Some lines in the listing hold the word "finger". Return each of them.

★ ★ ★ ★ ★

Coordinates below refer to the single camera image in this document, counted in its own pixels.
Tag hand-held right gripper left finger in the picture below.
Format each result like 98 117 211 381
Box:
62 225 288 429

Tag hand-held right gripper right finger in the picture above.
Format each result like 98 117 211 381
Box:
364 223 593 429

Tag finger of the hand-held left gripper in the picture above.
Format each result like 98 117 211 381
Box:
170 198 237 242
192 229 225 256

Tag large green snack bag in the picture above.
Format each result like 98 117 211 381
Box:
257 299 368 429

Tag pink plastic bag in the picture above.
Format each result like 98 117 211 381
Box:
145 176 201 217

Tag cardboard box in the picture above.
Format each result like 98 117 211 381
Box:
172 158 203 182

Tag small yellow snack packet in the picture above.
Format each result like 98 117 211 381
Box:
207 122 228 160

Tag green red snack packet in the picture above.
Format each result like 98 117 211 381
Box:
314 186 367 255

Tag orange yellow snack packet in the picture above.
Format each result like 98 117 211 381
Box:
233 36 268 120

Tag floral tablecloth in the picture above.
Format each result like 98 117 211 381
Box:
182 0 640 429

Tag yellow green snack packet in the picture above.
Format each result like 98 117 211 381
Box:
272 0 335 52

★ ★ ★ ★ ★

_Finished task_
Tag hand-held right gripper left finger in the picture below.
Tag hand-held right gripper right finger in the picture above.
Tag finger of the hand-held left gripper in the picture above.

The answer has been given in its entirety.